Hans Selye (1907, à Komárom en Hongrie, 1982) fut le premier à élaborer un concept général du stress en médecine. Il décrivit dans un volumineux ouvrage (1) la réponse de l'organisme au stress sous le nom de syndrome d'adaptation général (SAG) (General Adaptation Syndrome). Selon Selye, le syndrome est « général » car il est provoqué par des facteurs de stress affectant une grande partie du corps (comme le froid, la fatigue, les infections, les intoxications, etc.) ; la réponse est également généralisée car les mécanismes de défense impliquent tout l'organisme. Le syndrome sert à « l'adaptation » puisqu'il permet à l'organisme d'acquérir et de maintenir un état d'habituation au facteur de stress. Enfin, il s'agit bien d'un « syndrome », dont les différents éléments (hypertrophie cortico-surrénale, involution du thymus, ulcères gastro-intestinaux) sont coordonnés et interdépendants. Selye décrivait l'évolution du SAG en trois phases successives : la réaction d'alerte, la phase de résistance et l'épuisement final. Lors de la phase d'alerte, le facteur de stress entraîne un syndrome de choc, soudain et général, touchant tous les systèmes, auquel succède un « contre-choc » avec une hypertrophie cortico-surrénale et une involution aiguë du thymus et du système lymphatique. Durant la phase de résistance, l'organisme fait preuve d'une meilleure résistance spécifique au facteur de stress causal, mais la résistance croisée aux autres stimuli baisse.
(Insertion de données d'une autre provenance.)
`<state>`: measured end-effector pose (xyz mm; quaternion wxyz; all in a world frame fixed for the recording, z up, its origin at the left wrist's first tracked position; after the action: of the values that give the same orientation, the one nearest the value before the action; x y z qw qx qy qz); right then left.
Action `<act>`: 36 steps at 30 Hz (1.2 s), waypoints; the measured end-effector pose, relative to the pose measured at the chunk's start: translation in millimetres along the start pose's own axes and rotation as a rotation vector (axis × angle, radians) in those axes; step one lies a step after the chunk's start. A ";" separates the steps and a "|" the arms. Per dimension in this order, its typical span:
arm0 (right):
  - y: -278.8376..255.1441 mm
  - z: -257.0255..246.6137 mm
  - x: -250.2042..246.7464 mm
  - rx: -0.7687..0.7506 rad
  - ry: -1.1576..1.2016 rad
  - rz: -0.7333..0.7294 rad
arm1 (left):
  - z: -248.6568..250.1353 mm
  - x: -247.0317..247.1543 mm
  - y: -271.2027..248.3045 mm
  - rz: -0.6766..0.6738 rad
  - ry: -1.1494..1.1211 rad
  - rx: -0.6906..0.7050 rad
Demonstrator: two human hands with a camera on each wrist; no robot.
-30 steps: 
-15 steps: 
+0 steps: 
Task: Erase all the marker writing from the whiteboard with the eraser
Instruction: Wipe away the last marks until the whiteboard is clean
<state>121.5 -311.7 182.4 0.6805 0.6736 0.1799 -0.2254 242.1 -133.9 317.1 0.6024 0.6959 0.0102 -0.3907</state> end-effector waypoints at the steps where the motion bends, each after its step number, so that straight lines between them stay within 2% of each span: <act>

Dans la phase d'épuisement, on observe une chute de la résistance spécifique et de la résistance croisée, l'individu ne pouvant pas se maintenir indéfiniment dans un état de résistance.
Après un demi-siècle, certaines des observations physiologiques de Selye paraissent démodées. On peut avoir l'impression que l'auteur cherche à expliquer les perturbations de systèmes physiologiques très divers par un modèle unique qui devient un lit de Procuste. De même, certaines digressions philosophiques de Selye nous semblent aujourd'hui un peu obsolètes.
Stress post-traumatique
Selye s'intéressait essentiellement aux facteurs de stress somatiques et physiques, plutôt qu'aux aspects psychologiques. Dans le domaine de la psychiatrie, le premier ouvrage consacré spécifiquement au stress semble être le livre « Men under Stress », publié en 1945 par Roy R. Grinker et John P. Spiegel (2). Les auteurs décrivent les réactions aiguës et différées au stress du combat observées chez 65 membres de l'armée de l'air américaine ; comme cela était habituel à l'époque, les références théoriques sont essentiellement psychanalytiques. A la suite des troubles psychologiques observés chez près d'un quart des vétérans américains de la guerre du Vietnam, l'état de stress post-traumatique devint un diagnostic psychiatrique à part entière avec la publication du DSM-III en 1980 (3e édition du manuel diagnostique de l'association américaine de psychiatrie).
(1) H. Selye, « The physiology and pathology of exposure to stress. A treatise based on the concepts of the General-Adaptation-Syndrome and the diseases of adaptation », Montreal, Canada : Acta Inc., Medical Publishers ; 1950.
(2) R.-R. Grinker, J.-P. Spiegel, « Men under Stress », Philadelphia, Pa. : Blakiston ; 1945.